#### PROMPT:
Would you copy the line that includes "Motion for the" and every line that follows it, down to the last line of the listing below, exactly as they stand?

#### SUPPLIED MATERIAL:
┄┄┄┄┄┄
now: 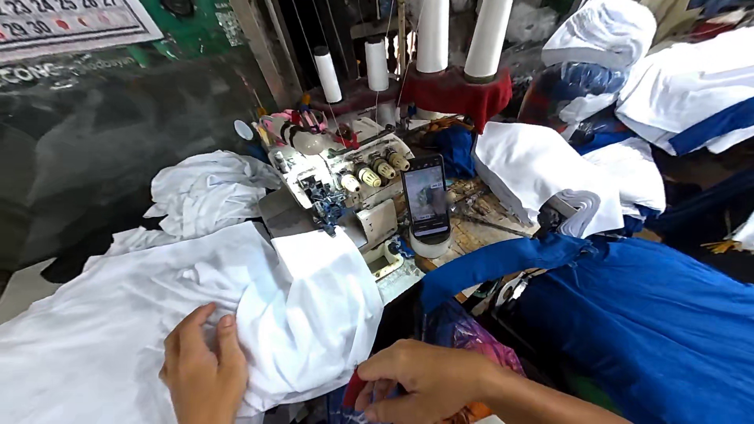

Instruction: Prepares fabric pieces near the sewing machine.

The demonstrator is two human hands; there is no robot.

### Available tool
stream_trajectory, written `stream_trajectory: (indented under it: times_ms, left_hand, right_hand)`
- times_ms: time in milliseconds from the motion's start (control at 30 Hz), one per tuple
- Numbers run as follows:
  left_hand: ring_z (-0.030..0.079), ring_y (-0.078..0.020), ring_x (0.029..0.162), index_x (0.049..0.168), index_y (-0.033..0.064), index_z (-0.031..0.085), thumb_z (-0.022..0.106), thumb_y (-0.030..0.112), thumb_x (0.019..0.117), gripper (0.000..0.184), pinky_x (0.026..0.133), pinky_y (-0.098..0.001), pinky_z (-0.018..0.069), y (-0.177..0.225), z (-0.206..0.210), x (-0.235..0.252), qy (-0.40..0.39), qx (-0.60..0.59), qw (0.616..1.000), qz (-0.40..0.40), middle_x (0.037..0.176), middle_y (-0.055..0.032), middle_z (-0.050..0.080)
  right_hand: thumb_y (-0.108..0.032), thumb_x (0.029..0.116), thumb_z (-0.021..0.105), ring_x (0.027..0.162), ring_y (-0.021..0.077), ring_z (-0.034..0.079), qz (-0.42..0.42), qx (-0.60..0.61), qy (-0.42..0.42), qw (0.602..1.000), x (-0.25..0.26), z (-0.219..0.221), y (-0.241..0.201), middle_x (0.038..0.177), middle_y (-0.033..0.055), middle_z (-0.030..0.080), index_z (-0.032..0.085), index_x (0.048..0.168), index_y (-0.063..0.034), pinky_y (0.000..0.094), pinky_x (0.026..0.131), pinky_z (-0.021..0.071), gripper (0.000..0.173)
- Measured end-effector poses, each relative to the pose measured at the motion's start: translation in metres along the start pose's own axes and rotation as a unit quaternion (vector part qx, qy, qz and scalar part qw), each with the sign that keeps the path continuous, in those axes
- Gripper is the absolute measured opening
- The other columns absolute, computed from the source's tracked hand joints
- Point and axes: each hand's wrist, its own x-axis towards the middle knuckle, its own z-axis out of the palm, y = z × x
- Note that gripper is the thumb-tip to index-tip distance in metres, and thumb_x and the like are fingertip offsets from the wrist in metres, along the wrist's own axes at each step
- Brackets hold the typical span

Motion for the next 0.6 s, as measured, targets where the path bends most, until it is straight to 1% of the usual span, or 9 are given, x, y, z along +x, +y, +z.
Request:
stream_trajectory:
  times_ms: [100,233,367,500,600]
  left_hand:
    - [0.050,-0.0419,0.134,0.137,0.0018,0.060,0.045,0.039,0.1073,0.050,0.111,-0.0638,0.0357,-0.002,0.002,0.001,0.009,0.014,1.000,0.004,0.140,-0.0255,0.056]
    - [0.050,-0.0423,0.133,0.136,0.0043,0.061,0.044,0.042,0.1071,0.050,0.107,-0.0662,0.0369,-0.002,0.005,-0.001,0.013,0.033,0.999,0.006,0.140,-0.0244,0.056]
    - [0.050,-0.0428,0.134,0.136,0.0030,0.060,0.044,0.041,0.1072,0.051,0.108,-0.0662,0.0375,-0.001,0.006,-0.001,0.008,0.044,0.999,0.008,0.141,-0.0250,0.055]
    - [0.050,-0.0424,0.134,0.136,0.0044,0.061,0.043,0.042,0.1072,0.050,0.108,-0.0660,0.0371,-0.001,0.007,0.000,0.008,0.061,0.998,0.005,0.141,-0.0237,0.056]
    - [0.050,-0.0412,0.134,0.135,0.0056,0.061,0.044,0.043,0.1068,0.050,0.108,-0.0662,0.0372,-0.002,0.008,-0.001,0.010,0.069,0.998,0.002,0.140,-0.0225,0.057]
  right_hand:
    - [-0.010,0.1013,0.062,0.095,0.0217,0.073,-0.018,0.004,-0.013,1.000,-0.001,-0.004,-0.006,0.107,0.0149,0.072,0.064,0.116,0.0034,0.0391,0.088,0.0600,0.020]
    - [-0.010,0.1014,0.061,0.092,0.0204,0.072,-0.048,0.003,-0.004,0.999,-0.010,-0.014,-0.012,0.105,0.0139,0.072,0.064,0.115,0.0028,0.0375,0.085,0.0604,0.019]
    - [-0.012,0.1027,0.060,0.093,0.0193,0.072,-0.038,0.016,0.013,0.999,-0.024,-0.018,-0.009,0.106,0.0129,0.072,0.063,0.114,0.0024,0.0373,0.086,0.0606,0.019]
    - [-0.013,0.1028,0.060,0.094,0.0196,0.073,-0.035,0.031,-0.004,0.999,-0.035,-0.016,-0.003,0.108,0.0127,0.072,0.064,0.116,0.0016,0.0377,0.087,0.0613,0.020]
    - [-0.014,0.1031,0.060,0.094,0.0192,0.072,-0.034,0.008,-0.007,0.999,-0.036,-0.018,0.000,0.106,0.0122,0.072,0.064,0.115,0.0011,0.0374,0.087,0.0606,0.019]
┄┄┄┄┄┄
#### EXERCISE RESULT:
Motion for the next 0.6 s, as measured, targets where the path bends most, until it is straight to 1% of the usual span, or 9 are given, x, y, z along +x, +y, +z.
Request:
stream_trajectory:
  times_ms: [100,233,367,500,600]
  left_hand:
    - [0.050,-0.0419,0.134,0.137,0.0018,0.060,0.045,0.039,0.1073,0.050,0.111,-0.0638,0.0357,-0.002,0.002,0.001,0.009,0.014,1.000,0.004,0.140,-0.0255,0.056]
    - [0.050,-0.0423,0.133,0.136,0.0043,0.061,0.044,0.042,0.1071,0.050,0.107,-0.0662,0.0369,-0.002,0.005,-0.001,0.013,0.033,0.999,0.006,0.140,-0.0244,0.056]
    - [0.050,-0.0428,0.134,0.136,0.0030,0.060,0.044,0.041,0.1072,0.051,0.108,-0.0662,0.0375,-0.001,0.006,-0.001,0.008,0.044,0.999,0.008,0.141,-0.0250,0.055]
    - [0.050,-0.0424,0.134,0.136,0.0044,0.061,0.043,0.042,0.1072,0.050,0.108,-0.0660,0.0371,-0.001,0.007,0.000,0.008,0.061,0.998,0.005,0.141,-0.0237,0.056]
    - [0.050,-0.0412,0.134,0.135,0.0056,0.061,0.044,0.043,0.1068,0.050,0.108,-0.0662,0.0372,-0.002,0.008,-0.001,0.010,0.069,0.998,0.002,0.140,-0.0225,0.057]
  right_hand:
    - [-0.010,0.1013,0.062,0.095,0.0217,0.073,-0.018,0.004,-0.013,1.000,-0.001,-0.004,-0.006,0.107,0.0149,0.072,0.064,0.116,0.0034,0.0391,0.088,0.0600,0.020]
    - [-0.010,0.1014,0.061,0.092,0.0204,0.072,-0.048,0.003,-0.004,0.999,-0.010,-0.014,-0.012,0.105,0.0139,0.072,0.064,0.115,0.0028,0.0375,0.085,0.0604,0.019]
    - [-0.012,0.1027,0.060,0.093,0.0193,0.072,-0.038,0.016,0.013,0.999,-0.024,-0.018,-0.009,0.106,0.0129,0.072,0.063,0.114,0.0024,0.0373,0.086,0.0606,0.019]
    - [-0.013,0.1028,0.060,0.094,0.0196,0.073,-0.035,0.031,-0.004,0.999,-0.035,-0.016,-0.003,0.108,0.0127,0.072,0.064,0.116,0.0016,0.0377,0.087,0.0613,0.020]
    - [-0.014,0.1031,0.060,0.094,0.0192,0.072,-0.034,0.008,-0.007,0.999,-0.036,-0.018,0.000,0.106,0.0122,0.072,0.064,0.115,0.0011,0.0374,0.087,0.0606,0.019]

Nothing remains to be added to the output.